人体から単離された間葉系幹細胞の不均一性は以前に報告されています³⁹。この異質性は、MSCの起源、ドナー、および条件³⁹などのいくつかの要因に依存する。これは、さまざまな病気の治療における効率にばらつきをもたらす可能性があります。この研究は、適正製造基準(GMP)に適合した培養条件下で生産されたhPS細胞を短時間RA処理すると、MSCの集団が均質になることを示唆しています。これは、現在のプロトコルが、MSCベースの治療に使用できる多数の臨床グレードのMSCを生成するための有望なアプローチであることを示しています。

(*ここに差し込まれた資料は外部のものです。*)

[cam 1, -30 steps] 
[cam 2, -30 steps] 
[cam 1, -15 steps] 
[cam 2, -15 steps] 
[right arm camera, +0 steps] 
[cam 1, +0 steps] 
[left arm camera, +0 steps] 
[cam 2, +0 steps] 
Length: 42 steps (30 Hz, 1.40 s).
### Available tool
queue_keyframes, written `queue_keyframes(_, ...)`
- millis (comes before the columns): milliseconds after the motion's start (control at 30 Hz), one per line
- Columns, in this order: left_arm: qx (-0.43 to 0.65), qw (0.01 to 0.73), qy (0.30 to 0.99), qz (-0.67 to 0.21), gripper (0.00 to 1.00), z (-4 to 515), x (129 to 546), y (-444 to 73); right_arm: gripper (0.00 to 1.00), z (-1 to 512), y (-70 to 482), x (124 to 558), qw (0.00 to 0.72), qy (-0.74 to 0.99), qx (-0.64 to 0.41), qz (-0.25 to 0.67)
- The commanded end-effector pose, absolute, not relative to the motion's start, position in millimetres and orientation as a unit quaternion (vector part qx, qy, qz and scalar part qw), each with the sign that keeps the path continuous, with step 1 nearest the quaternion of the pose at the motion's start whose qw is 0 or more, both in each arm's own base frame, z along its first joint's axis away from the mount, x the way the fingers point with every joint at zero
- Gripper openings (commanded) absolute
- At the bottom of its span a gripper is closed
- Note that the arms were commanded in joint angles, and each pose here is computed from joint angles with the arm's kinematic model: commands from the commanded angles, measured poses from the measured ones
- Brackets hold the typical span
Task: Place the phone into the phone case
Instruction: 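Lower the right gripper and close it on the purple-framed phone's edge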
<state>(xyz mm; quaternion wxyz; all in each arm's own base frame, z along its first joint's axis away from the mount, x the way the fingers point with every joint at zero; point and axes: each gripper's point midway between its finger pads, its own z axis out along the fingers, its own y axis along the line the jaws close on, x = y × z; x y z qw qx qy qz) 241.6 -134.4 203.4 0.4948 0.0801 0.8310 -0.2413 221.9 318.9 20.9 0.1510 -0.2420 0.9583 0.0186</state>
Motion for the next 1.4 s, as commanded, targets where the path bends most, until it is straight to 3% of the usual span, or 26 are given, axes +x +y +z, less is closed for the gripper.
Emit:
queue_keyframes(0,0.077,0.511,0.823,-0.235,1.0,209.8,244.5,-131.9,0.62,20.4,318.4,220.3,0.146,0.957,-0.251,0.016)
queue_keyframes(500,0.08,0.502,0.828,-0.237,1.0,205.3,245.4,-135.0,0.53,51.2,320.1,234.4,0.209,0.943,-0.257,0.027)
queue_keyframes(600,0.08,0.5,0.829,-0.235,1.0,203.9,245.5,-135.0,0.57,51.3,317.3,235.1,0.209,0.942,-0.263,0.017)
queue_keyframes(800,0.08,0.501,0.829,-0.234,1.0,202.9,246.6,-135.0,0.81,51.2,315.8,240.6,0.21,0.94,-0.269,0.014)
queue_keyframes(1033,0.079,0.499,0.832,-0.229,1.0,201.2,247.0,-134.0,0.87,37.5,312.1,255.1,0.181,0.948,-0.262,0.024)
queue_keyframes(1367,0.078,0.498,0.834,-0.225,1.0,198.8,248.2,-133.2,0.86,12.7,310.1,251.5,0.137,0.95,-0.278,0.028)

脂肪細胞分化につながるRAベースのMSC分化プロトコルとナイルレッドソーティングプロトコルの組み合わせにより、機能マーカーの発現が増強され、収量と純度が向上したiPS細胞由来脂肪細胞を得ることができました。したがって、この組み合わせたプロトコルにより、十分な量と純度で、遺伝的に異なる個体から成熟脂肪細胞を生成し、脂肪細胞関連の代謝障害の背後にある新しい遺伝的変異を明らかにすることができます。

著者は、競合する利益がないことを宣言します。

この作業は、カタール国立研究基金(QNRF)からの助成金によって資金提供されました(助成金番号NPRP10-1221-160041)。マリアム・アガディは、カタール国立研究基金(QNRF)からのGSRA奨学金の支援を受けました。